Input data:

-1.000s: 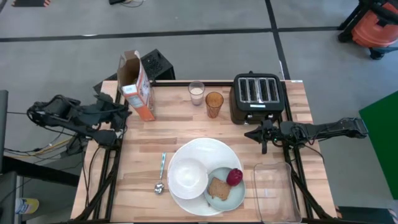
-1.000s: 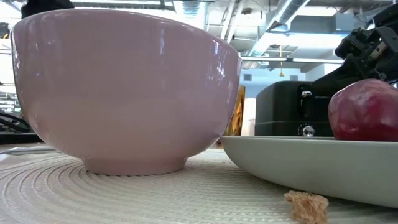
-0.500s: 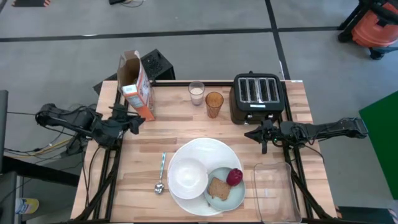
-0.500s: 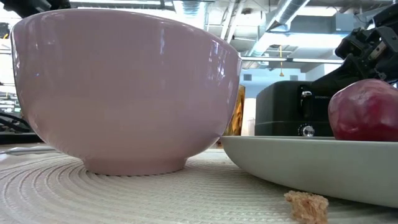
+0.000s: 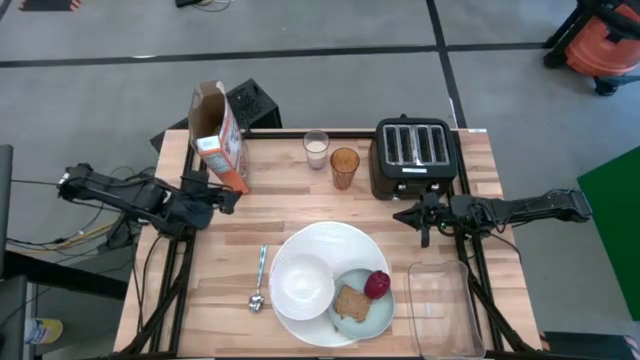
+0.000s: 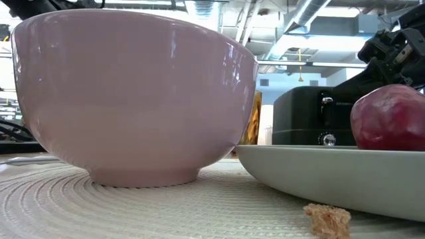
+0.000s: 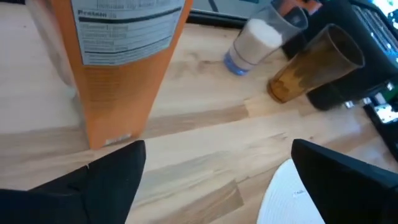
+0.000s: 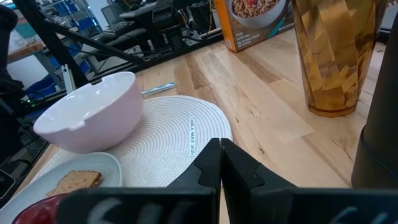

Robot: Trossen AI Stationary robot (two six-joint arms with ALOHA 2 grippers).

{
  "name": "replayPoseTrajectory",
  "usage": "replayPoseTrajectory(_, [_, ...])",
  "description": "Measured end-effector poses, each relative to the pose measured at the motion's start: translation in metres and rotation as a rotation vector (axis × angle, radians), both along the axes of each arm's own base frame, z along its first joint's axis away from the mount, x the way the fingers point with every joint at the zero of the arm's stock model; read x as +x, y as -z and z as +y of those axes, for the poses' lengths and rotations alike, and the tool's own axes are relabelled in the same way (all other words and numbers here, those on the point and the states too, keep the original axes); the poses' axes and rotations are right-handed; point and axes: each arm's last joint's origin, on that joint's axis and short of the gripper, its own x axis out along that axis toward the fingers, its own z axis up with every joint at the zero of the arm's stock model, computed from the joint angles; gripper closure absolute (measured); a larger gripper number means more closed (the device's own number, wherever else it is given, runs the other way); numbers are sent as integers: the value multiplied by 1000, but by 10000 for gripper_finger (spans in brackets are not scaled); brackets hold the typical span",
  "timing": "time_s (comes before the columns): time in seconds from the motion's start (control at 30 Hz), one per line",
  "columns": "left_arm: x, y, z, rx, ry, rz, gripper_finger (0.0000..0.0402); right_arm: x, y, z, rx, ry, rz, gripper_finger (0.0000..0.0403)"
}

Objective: Arrange a breakfast setting
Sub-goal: Pour the cereal into the white bowl

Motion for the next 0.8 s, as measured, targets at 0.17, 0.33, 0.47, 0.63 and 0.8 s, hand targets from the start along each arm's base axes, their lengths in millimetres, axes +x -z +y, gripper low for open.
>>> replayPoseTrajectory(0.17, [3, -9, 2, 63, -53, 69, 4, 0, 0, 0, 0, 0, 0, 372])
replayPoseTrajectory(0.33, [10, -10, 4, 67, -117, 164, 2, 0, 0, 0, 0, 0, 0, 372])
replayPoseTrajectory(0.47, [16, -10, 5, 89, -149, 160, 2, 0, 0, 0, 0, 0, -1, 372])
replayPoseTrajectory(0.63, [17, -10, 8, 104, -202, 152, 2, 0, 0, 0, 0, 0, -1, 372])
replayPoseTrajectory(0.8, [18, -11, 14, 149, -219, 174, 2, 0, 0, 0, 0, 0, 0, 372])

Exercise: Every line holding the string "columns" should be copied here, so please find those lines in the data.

Response below:
  "timing": "time_s (comes before the columns): time in seconds from the motion's start (control at 30 Hz), one per line",
  "columns": "left_arm: x, y, z, rx, ry, rz, gripper_finger (0.0000..0.0402); right_arm: x, y, z, rx, ry, rz, gripper_finger (0.0000..0.0403)"

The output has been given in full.